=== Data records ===

......

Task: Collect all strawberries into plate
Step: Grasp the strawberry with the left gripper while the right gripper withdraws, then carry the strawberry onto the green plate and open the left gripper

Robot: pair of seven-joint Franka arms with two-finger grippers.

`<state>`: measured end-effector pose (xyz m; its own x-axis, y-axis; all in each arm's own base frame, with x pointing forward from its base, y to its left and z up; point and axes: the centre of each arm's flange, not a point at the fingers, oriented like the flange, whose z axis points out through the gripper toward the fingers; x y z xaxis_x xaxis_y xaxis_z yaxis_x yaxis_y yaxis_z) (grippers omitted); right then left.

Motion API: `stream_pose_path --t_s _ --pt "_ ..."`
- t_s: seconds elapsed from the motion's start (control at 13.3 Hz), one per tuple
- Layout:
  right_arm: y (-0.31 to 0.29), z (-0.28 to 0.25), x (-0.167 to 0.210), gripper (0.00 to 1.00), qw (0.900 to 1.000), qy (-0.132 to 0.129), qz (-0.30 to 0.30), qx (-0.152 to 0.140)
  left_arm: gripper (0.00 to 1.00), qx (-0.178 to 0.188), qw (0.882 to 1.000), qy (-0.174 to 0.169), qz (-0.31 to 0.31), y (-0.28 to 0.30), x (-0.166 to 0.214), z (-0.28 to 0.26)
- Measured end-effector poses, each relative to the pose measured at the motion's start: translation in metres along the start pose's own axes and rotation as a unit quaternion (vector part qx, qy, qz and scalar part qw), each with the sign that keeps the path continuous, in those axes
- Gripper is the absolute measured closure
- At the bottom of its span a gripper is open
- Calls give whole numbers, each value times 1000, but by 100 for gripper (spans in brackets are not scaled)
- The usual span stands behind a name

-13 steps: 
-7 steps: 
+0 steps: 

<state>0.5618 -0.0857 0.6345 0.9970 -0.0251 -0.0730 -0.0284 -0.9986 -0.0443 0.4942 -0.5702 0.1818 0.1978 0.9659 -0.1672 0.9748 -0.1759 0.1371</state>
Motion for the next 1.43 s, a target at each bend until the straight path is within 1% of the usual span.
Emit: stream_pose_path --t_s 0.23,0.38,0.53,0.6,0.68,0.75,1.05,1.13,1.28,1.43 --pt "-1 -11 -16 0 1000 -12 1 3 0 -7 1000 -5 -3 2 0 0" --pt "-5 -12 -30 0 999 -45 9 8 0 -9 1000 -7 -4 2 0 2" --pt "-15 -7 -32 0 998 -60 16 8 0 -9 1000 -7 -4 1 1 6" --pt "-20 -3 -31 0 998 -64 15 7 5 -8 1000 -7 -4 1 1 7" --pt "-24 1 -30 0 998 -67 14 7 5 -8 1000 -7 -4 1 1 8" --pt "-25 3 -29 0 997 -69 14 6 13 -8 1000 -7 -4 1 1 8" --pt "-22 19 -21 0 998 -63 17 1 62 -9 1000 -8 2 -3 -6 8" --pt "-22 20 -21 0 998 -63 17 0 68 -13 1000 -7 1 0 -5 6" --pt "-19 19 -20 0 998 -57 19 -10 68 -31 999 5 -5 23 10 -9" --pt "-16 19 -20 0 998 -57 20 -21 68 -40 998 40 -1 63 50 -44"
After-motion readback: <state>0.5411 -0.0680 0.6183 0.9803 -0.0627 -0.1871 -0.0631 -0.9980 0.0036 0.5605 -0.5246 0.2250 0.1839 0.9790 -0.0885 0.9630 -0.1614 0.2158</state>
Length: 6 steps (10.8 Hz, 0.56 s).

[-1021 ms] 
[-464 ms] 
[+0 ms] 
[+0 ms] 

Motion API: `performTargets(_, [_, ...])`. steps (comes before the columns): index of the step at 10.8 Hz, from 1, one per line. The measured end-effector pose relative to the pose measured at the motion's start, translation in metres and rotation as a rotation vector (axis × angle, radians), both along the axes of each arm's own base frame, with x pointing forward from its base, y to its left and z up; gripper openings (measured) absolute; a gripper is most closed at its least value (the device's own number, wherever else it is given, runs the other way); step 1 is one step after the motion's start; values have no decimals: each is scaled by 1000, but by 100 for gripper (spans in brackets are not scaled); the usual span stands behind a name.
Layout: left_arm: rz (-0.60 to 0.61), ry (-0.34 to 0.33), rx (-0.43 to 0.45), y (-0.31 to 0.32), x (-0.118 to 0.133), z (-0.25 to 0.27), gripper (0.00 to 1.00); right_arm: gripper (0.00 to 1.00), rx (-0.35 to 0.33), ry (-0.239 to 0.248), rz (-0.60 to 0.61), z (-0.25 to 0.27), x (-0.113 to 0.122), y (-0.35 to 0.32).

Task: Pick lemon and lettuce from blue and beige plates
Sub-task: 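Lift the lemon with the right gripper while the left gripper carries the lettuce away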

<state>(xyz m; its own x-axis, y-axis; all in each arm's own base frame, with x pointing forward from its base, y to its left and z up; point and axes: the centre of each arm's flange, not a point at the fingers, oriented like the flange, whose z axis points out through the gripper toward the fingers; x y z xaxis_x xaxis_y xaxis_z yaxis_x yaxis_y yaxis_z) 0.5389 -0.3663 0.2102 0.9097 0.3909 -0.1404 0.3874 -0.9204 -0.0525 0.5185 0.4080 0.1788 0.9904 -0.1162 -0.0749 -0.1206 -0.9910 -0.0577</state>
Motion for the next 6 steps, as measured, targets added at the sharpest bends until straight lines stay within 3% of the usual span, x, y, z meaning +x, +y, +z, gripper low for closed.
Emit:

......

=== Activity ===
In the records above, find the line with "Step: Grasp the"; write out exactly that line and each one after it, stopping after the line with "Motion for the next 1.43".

=== Answer ===
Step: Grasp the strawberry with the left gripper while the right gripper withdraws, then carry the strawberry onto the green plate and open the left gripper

Robot: pair of seven-joint Franka arms with two-finger grippers.

`<state>`: measured end-effector pose (xyz m; its own x-axis, y-axis; all in each arm's own base frame, with x pointing forward from its base, y to its left and z up; point and axes: the centre of each arm's flange, not a point at the fingers, oriented like the flange, whose z axis points out through the gripper toward the fingers; x y z xaxis_x xaxis_y xaxis_z yaxis_x yaxis_y yaxis_z) (grippers omitted); right then left.

Motion API: `stream_pose_path --t_s _ --pt "_ ..."`
- t_s: seconds elapsed from the motion's start (control at 13.3 Hz), one per tuple
- Layout:
  right_arm: y (-0.31 to 0.29), z (-0.28 to 0.25), x (-0.167 to 0.210), gripper (0.00 to 1.00), qw (0.900 to 1.000), qy (-0.132 to 0.129), qz (-0.30 to 0.30), qx (-0.152 to 0.140)
  left_arm: gripper (0.00 to 1.00), qx (-0.178 to 0.188), qw (0.882 to 1.000), qy (-0.174 to 0.169), qz (-0.31 to 0.31), y (-0.28 to 0.30), x (-0.166 to 0.214), z (-0.28 to 0.26)
- Measured end-effector poses, each relative to the pose measured at the motion's start: translation in metres along the start pose's own axes and rotation as a unit quaternion (vector part qx, qy, qz and scalar part qw), each with the sign that keeps the path continuous, in those axes
- Gripper is the absolute measured closure
- At the bottom of its span a gripper is open
- Calls give whole numbers, each value times 1000, but by 100 for gripper (spans in brackets are not scaled)
- The usual span stands behind a name

-13 steps: 
-7 steps: 
+0 steps: 

<state>0.5618 -0.0857 0.6345 0.9970 -0.0251 -0.0730 -0.0284 -0.9986 -0.0443 0.4942 -0.5702 0.1818 0.1978 0.9659 -0.1672 0.9748 -0.1759 0.1371</state>
Motion for the next 1.43 s, a target at each bend until the straight path is within 1% of the usual span.

For this exercise, nothing more is required.